▸ TASK GOAL:
For each line below that includes the string "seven", show the whole line.

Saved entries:
★ ★ ★ ★

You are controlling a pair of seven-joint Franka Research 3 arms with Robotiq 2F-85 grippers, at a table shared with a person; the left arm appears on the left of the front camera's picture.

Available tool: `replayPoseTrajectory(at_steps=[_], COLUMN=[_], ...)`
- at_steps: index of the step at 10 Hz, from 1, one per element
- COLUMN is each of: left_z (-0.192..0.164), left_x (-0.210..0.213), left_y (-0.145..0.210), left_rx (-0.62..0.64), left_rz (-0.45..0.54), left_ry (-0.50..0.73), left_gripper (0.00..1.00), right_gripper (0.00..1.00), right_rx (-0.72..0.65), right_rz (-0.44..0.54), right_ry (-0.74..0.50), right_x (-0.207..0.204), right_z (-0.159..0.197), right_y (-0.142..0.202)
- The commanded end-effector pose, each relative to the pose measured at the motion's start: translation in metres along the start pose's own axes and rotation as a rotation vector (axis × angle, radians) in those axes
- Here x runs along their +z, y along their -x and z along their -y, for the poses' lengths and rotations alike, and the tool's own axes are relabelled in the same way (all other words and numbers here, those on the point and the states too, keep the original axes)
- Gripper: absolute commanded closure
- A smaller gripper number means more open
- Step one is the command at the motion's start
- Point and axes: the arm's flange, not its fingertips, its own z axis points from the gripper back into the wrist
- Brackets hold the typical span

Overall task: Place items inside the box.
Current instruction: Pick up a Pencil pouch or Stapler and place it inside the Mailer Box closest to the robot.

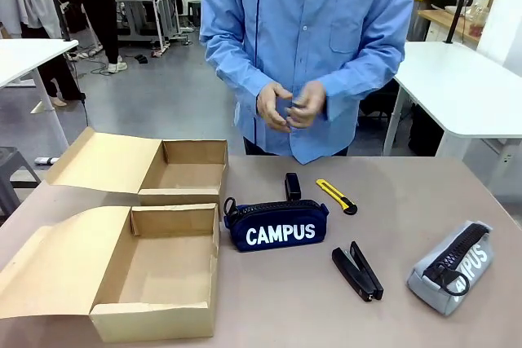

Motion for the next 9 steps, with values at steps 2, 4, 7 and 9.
replayPoseTrajectory(at_steps=[2, 4, 7, 9], left_z=[0.002, 0.002, 0.002, 0.002], left_x=[0.000, 0.000, 0.000, 0.000], left_y=[0.000, 0.000, 0.000, 0.000], left_rx=[-0.022, -0.022, -0.022, -0.022], left_rz=[0.005, 0.005, 0.005, 0.005], left_ry=[0.016, 0.016, 0.016, 0.016], left_gripper=[0.00, 0.00, 0.00, 0.00], right_gripper=[0.00, 0.00, 0.00, 0.00], right_rx=[0.110, 0.127, 0.158, 0.161], right_rz=[-0.116, -0.214, -0.378, -0.342], right_ry=[0.059, 0.135, 0.276, 0.179], right_x=[-0.164, -0.250, -0.287, -0.218], right_z=[-0.058, -0.070, -0.060, -0.127], right_y=[0.029, 0.073, 0.128, -0.034])
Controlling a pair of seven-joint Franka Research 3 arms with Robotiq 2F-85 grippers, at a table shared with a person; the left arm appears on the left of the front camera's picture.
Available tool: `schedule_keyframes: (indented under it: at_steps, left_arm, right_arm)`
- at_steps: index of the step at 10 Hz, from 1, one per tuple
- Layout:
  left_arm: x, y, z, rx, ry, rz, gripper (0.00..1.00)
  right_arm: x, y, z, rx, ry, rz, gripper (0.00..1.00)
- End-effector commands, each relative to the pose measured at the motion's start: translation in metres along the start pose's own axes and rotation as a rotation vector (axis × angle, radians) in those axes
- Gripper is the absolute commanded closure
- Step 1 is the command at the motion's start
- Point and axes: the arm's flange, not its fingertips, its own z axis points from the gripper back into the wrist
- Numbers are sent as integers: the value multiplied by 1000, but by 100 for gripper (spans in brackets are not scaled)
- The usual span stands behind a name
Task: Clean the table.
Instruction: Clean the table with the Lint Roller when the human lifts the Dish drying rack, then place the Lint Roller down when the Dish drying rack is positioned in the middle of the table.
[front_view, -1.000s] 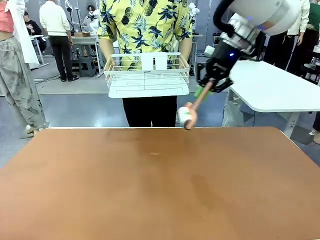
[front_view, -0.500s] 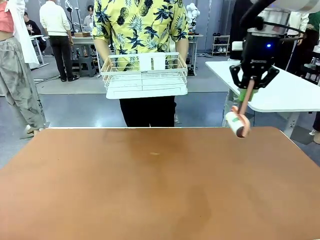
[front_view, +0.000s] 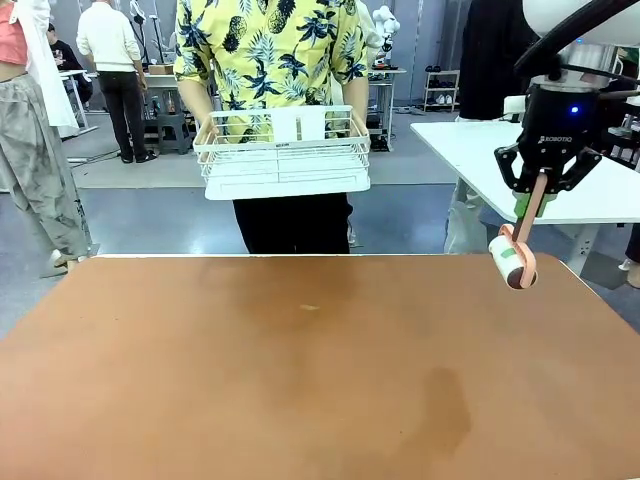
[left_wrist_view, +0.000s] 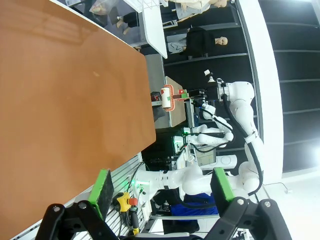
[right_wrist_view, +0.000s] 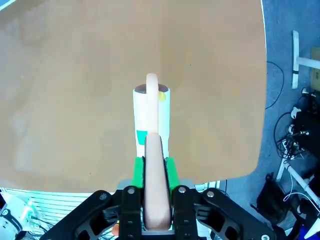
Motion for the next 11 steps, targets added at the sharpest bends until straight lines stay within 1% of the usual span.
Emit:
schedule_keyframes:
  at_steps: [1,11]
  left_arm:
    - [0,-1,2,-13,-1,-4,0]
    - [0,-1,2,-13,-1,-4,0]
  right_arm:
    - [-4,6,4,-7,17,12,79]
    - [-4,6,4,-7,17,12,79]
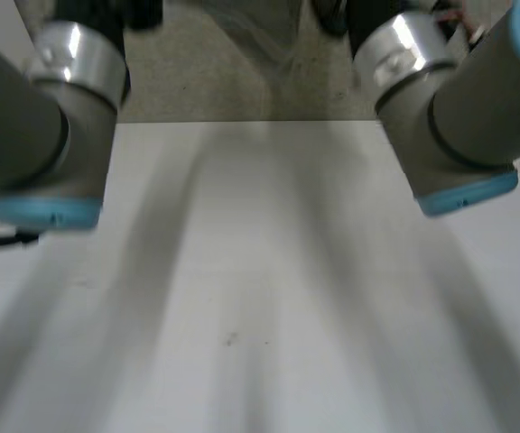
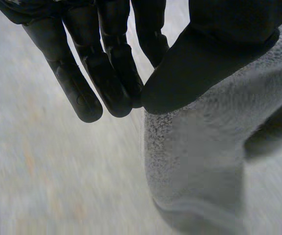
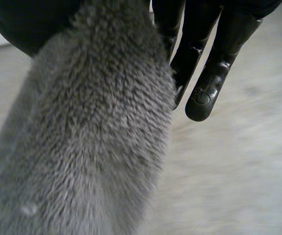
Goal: Fold the towel.
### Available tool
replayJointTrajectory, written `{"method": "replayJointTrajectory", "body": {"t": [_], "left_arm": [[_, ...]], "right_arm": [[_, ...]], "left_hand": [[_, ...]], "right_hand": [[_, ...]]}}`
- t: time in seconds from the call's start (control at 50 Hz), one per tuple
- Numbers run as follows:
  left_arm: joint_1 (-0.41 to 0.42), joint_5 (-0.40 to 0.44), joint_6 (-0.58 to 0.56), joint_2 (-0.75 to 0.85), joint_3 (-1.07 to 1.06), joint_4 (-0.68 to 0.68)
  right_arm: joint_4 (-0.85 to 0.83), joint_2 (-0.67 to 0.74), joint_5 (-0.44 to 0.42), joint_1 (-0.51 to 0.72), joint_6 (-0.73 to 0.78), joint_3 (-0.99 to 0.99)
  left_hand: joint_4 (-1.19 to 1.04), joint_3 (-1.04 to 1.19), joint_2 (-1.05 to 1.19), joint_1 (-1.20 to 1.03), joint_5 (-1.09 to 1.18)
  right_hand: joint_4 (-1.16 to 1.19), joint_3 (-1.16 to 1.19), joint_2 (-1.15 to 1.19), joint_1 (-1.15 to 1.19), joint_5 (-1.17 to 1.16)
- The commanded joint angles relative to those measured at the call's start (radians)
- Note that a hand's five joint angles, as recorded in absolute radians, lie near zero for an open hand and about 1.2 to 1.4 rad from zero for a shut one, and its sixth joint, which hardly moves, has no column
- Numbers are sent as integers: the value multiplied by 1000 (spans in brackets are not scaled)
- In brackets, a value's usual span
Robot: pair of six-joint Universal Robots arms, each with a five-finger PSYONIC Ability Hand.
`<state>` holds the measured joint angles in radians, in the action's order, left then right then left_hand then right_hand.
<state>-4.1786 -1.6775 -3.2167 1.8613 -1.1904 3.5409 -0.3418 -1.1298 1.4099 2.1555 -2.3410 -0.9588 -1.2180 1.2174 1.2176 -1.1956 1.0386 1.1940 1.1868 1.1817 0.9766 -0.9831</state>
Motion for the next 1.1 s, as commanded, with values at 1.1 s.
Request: {"method": "replayJointTrajectory", "body": {"t": [1.1], "left_arm": [[189, 13, -3, 4, -673, -56]], "right_arm": [[161, -142, 54, -371, -621, -917]], "left_hand": [[-178, 179, 179, -201, 183]], "right_hand": [[-184, -177, -172, 33, 148]]}}
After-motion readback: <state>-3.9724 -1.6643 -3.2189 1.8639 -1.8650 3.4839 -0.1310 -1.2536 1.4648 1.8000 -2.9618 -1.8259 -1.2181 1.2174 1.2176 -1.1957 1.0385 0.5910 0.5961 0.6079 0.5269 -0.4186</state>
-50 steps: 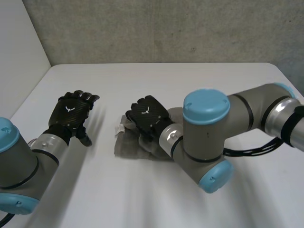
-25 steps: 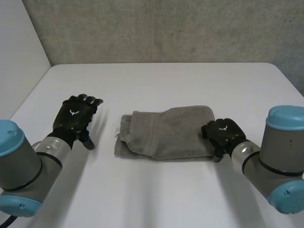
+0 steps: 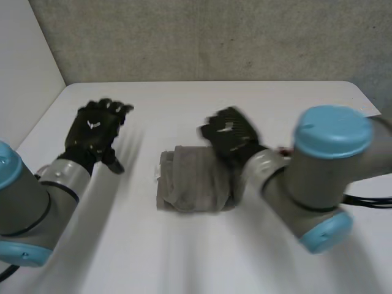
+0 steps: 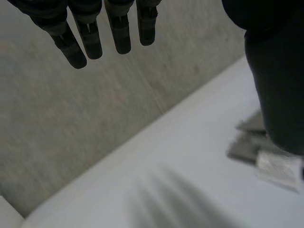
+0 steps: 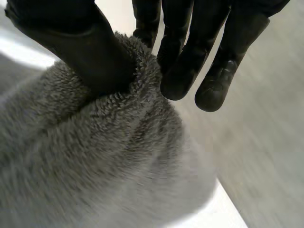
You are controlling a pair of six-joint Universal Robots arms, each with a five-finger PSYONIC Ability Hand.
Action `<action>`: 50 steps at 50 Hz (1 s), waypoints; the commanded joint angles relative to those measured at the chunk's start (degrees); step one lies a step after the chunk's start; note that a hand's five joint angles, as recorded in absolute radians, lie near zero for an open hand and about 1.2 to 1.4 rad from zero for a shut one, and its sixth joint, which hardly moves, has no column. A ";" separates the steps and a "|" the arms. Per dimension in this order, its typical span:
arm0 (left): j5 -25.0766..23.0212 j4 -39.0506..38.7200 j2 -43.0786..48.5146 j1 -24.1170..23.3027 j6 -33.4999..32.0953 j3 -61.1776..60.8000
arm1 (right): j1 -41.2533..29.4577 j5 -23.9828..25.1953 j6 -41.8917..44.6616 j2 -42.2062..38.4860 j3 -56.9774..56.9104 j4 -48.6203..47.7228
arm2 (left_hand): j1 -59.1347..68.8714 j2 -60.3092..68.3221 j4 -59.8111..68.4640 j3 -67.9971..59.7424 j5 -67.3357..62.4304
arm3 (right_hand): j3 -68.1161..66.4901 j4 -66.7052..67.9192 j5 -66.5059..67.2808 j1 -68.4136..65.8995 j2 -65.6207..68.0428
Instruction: Fold the towel.
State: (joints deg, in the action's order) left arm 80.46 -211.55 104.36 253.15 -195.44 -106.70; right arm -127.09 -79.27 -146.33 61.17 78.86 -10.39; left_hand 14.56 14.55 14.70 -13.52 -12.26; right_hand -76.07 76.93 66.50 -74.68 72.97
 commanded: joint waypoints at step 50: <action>3.22 16.43 10.95 -13.21 12.80 18.81 | 7.38 -1.68 -24.70 -4.22 -8.46 10.65 | -4.56 -4.55 -4.70 3.52 12.26 | 66.07 -66.93 -66.50 64.68 -62.97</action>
State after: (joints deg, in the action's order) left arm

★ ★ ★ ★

▸ EXERCISE ANSWER:
You are controlling a pair of seven-joint Franka Research 3 arms with Robotiq 2F-85 grippers, at a table shared with a person; the left arm appears on the left of the front camera's picture.
Controlling a pair of seven-joint Franka Research 3 arms with Robotiq 2F-85 grippers, at a table shared with a person; the left arm appears on the left of the front camera's picture.

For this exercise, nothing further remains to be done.